Work instructions: Below are entries. Reproduce exactly the lines between the line holding "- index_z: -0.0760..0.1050" and the line holding "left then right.", inclusive, and only those.

[Exercise data]

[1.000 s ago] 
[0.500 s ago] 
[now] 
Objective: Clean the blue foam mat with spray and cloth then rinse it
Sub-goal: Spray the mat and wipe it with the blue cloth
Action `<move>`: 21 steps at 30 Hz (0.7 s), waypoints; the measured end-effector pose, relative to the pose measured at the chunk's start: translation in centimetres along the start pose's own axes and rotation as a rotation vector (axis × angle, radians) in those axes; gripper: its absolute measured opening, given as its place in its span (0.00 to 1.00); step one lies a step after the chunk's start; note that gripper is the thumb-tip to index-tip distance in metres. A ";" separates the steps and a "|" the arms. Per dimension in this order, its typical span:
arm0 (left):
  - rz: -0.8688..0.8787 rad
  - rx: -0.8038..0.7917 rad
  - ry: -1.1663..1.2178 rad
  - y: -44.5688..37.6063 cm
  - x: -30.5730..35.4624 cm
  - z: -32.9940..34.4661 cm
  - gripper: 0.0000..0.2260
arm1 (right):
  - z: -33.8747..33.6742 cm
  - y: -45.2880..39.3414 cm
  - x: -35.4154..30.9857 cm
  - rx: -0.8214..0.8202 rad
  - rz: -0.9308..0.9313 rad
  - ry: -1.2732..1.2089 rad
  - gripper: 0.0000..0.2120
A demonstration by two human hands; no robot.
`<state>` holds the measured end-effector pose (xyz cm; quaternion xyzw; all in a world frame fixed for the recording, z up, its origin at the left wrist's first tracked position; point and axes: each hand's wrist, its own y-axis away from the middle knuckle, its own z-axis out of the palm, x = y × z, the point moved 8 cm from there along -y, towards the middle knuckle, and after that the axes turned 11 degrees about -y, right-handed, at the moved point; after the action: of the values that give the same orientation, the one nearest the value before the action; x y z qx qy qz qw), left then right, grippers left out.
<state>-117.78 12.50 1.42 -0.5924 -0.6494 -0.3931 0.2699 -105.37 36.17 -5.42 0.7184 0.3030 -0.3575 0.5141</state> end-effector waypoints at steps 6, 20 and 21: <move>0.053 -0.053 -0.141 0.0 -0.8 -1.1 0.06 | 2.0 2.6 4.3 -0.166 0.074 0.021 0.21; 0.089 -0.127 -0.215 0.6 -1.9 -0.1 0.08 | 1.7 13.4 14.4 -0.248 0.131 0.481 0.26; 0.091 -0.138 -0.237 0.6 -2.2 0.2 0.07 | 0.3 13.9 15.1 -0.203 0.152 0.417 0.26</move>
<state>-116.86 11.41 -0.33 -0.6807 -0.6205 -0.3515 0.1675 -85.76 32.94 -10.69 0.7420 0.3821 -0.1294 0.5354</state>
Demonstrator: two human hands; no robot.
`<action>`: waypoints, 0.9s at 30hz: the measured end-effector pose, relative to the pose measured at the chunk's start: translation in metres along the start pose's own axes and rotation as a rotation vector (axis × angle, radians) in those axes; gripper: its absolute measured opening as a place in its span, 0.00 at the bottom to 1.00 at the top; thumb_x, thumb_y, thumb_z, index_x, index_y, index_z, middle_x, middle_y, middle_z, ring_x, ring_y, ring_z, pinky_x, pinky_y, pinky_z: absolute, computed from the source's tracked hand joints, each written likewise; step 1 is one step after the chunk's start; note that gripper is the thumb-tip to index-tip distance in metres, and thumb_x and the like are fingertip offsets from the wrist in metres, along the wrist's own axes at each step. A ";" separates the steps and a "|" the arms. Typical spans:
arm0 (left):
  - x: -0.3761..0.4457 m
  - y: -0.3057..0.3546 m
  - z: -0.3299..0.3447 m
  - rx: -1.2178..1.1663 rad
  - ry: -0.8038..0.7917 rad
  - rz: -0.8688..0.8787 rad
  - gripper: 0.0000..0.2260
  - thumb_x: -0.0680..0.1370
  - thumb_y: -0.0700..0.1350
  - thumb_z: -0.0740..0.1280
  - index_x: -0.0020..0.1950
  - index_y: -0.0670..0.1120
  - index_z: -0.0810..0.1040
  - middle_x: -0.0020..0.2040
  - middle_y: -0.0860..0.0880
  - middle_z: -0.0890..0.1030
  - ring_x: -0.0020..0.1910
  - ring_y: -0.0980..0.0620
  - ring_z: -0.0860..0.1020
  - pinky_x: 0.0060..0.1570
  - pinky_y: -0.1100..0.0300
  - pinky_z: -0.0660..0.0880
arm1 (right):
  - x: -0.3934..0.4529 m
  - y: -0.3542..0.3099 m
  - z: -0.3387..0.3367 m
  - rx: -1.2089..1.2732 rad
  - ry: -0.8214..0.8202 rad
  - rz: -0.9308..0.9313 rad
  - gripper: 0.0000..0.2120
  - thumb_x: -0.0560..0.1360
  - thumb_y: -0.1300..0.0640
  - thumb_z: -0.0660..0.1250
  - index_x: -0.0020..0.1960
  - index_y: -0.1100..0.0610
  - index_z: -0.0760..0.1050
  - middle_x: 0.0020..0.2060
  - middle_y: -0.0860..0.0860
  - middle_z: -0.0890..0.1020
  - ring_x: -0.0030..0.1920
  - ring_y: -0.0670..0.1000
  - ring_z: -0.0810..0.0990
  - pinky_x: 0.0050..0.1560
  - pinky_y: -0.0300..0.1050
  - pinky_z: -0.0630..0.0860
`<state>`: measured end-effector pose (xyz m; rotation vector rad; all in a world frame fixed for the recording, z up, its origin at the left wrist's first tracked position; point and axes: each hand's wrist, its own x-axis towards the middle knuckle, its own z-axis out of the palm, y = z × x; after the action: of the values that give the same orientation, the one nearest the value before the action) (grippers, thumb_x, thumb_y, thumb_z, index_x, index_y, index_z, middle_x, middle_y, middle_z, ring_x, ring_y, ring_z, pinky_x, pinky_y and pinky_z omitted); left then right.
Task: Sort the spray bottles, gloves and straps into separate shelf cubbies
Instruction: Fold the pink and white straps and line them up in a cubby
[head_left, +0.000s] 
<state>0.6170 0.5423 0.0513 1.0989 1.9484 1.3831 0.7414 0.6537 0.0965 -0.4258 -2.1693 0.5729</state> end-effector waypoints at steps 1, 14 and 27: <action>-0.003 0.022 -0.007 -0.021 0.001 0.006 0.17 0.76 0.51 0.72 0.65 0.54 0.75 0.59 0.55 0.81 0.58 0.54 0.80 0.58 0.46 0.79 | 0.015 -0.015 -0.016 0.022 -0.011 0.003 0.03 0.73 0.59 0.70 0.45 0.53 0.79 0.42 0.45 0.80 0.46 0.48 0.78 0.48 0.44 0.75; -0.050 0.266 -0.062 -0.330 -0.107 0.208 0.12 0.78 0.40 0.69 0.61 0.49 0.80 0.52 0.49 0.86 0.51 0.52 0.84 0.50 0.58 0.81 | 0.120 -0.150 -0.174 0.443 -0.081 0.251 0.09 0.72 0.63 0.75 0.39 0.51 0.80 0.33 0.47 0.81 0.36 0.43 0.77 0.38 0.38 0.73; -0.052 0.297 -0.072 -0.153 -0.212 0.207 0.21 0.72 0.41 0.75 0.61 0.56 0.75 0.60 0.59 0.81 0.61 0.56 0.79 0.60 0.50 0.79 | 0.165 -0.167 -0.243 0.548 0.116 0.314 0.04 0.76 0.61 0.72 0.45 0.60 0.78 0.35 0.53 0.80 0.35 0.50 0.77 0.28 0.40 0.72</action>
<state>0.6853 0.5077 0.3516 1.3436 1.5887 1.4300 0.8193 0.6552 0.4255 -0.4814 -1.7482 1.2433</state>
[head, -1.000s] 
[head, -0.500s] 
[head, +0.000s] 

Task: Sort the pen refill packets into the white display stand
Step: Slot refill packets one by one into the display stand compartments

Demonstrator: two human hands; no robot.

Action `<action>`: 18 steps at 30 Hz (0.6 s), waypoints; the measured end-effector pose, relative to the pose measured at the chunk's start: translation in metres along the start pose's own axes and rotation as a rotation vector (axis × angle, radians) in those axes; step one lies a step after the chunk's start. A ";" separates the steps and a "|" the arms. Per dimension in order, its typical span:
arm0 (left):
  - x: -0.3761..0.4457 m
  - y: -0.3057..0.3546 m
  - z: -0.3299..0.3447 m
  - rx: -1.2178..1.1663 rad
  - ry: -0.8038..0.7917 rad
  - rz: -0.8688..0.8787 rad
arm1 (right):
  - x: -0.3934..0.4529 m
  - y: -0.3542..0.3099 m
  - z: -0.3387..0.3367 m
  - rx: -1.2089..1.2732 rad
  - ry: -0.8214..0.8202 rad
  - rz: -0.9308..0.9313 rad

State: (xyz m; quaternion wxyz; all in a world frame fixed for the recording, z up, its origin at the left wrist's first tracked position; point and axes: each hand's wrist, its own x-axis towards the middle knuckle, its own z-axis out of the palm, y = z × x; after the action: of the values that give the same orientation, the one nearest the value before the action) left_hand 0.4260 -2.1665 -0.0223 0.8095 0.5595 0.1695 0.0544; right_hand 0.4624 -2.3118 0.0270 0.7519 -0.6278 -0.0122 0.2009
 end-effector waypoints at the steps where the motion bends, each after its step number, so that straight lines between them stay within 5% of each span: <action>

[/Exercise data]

Your solution:
  - index_z: -0.0760..0.1050
  - middle_x: 0.0020..0.2060
  - middle_y: -0.0860..0.0860
  - middle_z: -0.0890..0.1020
  - ring_x: -0.0030..0.1920
  - ring_y: -0.0670..0.1000
  - ring_z: -0.0810..0.0990
  - pinky_x: 0.0050..0.1560
  - pinky_y: -0.0300..0.1050
  - pinky_z: -0.0630..0.0860
`<state>`: measured end-effector pose (xyz m; rotation vector rad; all in a world frame fixed for the recording, z up, its origin at the left wrist's first tracked position; point and axes: each hand's wrist, its own x-axis towards the middle knuckle, its own z-axis out of the palm, y = z × x; after the action: of the values that give the same orientation, the one nearest the value before the action) (grippers, thumb_x, thumb_y, thumb_z, index_x, index_y, index_z, middle_x, middle_y, middle_z, ring_x, ring_y, ring_z, pinky_x, pinky_y and pinky_z omitted); left then right.

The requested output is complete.